→ **Assignment**: Read the listing and extract each line that includes the word "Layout".

→ **Input material**:
- - -

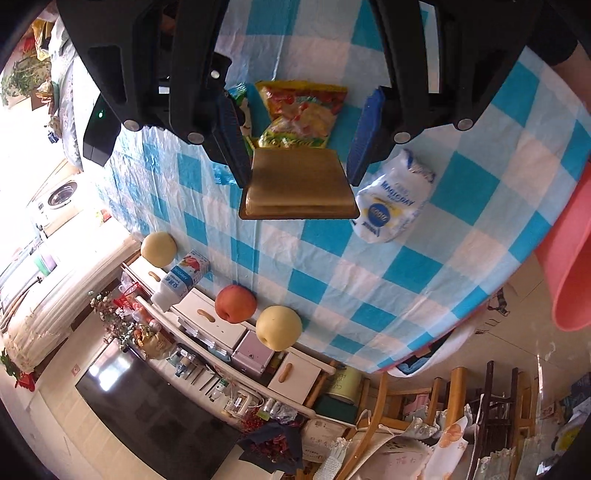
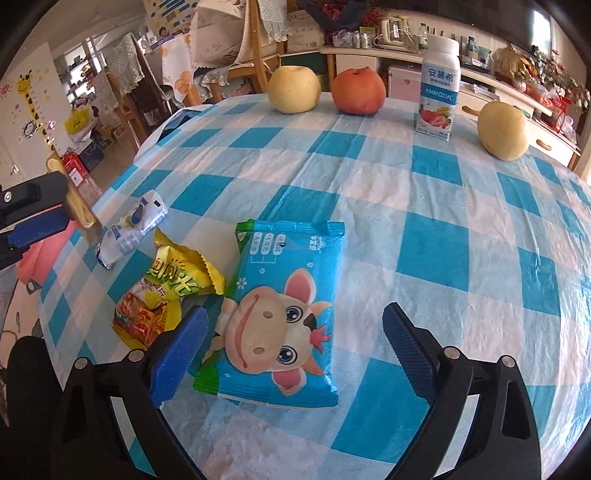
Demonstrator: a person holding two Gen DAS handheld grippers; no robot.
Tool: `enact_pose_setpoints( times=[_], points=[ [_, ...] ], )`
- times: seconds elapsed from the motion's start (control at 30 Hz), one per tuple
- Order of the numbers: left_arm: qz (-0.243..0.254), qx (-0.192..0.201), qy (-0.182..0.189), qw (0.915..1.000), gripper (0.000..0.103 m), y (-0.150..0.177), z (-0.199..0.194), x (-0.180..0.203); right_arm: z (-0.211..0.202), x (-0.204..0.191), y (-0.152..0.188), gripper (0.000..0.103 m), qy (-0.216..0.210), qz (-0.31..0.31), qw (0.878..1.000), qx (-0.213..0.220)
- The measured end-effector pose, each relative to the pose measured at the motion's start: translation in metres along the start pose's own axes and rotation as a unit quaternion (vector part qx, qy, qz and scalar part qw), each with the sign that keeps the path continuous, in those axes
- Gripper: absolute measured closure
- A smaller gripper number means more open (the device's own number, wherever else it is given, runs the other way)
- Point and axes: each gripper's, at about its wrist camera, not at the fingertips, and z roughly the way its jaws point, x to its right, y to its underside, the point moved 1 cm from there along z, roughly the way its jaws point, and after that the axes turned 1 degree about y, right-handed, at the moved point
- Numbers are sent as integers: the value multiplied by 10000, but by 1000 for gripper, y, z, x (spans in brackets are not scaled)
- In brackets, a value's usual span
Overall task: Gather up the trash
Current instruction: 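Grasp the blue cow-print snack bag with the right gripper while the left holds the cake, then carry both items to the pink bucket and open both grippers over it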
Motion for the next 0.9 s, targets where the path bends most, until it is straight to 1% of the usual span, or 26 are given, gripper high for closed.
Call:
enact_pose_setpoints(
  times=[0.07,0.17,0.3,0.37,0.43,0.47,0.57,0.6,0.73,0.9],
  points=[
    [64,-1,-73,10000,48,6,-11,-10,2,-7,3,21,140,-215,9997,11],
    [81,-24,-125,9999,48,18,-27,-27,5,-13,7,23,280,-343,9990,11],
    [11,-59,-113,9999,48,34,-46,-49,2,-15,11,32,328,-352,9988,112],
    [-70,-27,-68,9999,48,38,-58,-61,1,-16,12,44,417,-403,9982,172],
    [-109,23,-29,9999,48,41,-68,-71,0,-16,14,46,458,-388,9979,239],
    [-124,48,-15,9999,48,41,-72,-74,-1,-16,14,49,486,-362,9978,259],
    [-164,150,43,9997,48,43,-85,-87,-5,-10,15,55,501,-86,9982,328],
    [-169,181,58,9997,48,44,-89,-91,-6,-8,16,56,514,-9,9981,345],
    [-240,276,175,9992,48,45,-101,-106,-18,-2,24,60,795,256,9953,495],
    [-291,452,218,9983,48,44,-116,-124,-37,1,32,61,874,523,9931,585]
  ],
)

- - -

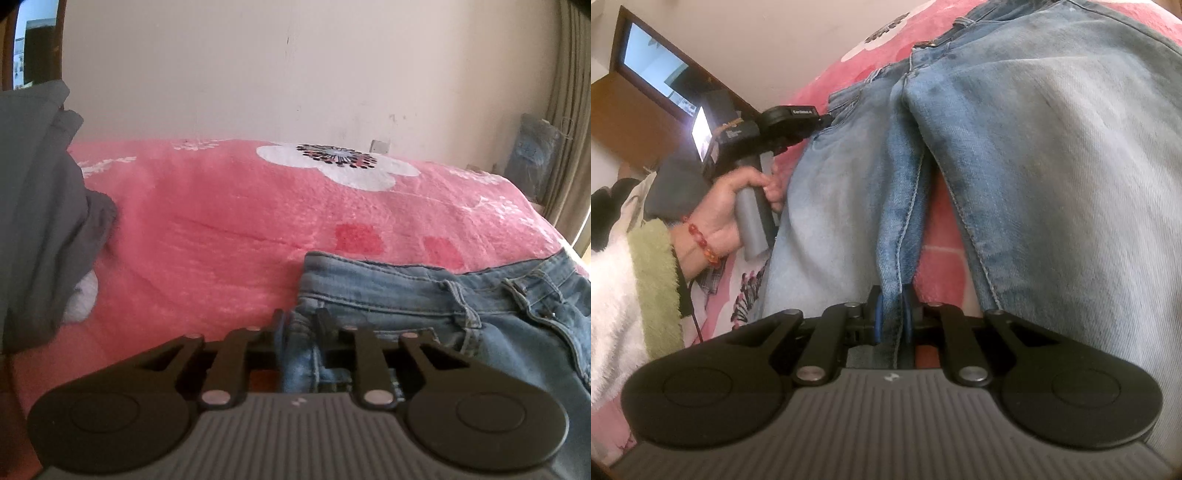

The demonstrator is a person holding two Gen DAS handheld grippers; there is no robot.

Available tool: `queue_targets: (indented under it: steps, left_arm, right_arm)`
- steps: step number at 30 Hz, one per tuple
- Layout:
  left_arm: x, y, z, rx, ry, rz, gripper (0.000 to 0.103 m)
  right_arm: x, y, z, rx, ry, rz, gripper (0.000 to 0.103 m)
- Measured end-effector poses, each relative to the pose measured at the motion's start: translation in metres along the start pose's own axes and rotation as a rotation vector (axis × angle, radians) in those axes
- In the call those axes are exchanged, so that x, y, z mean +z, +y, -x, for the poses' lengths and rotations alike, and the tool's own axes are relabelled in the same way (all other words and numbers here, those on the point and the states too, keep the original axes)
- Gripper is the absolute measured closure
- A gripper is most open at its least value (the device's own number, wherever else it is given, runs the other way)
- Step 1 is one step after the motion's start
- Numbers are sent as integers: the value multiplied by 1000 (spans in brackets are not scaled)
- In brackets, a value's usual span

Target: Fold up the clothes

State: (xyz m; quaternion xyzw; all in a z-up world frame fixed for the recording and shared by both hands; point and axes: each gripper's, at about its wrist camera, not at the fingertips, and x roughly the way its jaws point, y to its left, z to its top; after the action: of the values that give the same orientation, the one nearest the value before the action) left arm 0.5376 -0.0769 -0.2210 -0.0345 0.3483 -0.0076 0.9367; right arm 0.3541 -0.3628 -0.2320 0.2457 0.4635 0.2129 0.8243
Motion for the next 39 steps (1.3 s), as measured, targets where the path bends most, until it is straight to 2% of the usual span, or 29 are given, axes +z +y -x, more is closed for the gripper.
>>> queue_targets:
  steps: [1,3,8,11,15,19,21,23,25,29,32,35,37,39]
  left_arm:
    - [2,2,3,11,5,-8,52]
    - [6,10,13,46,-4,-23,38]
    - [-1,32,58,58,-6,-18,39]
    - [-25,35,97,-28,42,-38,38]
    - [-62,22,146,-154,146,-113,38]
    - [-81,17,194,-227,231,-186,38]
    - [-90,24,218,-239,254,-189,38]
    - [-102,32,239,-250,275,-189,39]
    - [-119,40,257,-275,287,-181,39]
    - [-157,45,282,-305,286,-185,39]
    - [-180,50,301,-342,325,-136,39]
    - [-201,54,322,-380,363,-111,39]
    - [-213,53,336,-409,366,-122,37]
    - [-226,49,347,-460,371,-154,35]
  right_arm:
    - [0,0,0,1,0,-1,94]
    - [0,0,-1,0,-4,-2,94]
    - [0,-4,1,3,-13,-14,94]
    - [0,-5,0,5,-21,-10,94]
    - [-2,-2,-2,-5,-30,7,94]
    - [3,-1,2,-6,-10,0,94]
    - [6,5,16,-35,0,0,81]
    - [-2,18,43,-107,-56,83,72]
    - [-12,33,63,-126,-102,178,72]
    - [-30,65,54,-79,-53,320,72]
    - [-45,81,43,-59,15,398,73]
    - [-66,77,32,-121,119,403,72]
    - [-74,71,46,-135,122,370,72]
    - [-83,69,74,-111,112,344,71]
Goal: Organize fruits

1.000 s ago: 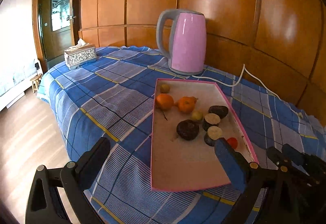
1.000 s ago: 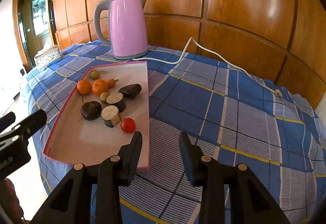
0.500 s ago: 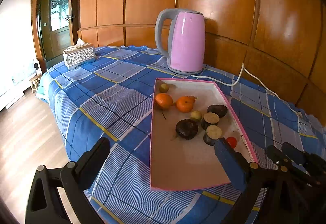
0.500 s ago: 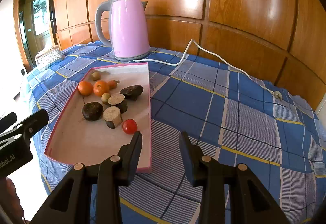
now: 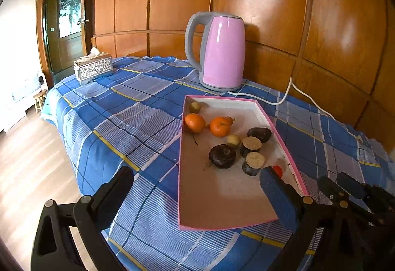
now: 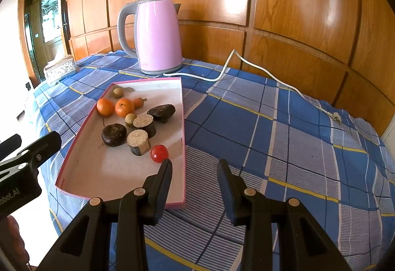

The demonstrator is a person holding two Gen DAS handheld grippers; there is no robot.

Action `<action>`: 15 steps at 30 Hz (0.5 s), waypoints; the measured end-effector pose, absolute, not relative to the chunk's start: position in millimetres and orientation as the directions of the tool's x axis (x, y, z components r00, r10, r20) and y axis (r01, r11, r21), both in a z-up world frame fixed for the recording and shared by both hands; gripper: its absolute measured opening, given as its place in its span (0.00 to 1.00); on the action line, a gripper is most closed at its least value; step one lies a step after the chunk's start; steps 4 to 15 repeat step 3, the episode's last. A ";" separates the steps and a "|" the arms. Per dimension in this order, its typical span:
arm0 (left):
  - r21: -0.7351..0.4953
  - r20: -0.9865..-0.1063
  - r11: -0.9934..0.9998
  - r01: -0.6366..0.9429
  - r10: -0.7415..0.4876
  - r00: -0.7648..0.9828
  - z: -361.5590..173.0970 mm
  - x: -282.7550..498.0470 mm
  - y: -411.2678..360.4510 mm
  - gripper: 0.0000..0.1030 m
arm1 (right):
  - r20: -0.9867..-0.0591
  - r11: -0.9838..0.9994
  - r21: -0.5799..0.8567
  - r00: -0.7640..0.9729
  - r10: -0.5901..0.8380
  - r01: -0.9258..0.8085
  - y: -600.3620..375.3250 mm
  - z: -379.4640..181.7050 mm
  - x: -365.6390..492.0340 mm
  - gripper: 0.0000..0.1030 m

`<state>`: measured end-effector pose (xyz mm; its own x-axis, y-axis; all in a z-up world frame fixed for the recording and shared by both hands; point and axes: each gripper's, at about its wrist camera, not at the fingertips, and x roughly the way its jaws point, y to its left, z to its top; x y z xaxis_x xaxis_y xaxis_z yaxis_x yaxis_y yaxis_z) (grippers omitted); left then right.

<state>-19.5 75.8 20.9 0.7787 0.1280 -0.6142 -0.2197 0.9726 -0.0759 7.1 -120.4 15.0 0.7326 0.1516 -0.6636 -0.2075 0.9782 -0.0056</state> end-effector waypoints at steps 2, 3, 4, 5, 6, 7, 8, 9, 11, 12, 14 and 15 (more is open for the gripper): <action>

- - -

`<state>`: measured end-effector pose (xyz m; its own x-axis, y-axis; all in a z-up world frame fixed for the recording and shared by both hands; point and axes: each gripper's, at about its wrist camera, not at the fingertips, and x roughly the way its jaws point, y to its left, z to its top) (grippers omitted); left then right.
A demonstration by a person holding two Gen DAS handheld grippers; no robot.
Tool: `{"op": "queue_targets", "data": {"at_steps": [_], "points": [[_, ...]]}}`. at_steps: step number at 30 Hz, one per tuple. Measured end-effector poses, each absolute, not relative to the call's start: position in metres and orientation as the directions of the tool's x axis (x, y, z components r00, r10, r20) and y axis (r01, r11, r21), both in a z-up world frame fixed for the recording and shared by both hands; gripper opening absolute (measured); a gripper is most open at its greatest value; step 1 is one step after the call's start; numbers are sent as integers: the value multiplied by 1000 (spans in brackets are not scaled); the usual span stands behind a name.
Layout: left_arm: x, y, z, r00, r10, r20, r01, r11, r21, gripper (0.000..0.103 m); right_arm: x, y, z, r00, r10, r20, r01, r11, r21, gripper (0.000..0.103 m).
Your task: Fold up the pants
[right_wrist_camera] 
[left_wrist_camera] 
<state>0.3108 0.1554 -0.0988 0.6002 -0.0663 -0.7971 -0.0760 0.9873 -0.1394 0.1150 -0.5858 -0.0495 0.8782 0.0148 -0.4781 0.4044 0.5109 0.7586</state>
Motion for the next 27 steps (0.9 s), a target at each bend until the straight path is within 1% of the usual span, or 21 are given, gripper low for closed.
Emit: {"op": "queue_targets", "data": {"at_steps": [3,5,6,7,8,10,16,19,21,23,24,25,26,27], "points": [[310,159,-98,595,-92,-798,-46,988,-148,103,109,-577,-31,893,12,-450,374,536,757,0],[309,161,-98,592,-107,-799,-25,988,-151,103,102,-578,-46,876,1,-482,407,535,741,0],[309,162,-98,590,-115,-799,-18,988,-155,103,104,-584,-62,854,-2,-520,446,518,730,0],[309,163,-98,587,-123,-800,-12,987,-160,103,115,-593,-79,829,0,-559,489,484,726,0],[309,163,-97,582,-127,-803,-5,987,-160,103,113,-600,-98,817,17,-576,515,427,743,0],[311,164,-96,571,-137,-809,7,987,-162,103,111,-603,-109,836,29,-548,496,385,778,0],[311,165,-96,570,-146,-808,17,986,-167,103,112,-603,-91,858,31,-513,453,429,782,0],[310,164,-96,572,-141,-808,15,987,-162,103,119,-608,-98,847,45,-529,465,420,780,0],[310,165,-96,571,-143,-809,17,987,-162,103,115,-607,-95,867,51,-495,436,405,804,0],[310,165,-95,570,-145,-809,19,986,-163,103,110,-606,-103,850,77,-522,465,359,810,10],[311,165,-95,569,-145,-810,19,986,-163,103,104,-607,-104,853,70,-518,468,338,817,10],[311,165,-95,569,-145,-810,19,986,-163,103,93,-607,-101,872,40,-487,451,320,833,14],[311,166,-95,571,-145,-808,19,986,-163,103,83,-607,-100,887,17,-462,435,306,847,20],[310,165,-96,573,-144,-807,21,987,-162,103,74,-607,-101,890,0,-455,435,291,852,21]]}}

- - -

→ **Response**:
- Layout:
Layout: left_arm: x, y, z, r00, r10, r20, r01, r11, r21, gripper (0.000..0.103 m); right_arm: x, y, z, r00, r10, r20, r01, r11, r21, gripper (0.000..0.103 m).

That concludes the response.